5.3. Disaster recovery

5.3.1. About disaster recovery

The disaster recovery documentation provides information for administrators on how to recover from several disaster situations that might occur with their OpenShift Container Platform cluster. As an administrator, you might need to follow one or more of the following procedures to return your cluster to a working state.

Important

Disaster recovery requires you to have at least one healthy control plane host (also known as the master host).

Restoring to a previous cluster state

This solution handles situations where you want to restore your cluster to a previous state, for example, if an administrator deletes something critical. This also includes situations where you have lost the majority of your control plane hosts, leading to etcd quorum loss and the cluster going offline. As long as you have taken an etcd backup, you can follow this procedure to restore your cluster to a previous state.

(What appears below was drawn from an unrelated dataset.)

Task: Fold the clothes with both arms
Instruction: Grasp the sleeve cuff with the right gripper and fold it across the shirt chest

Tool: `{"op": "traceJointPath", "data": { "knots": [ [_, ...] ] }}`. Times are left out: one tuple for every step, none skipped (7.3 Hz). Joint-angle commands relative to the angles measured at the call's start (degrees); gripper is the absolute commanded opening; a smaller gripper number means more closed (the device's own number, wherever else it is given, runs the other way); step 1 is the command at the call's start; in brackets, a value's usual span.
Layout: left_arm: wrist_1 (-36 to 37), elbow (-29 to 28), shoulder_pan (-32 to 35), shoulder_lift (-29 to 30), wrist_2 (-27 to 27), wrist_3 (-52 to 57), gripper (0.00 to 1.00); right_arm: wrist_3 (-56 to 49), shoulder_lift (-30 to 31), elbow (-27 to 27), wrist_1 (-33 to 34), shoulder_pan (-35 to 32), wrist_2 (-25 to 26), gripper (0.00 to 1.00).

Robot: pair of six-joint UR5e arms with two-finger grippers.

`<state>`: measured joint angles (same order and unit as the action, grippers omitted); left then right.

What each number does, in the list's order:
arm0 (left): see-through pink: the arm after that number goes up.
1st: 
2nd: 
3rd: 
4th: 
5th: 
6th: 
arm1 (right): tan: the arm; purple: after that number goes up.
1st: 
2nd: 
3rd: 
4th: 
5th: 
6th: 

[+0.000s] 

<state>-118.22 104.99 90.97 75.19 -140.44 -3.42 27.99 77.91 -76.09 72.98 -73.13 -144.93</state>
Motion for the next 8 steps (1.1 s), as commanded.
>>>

If applicable, you might also need to recover from expired control plane certificates.

Warning

Restoring to a previous cluster state is a destructive and destablizing action to take on a running cluster. This procedure should only be used as a last resort.

Prior to performing a restore, see About restoring cluster state for more information on the impact to the cluster.

Note

If you have a majority of your masters still available and have an etcd quorum, then follow the procedure to replace a single unhealthy etcd member.

Recovering from expired control plane certificates
This solution handles situations where your control plane certificates have expired. For example, if you shut down your cluster before the first certificate rotation, which occurs 24 hours after installation, your certificates will not be rotated and will expire. You can follow this procedure to recover from expired control plane certificates.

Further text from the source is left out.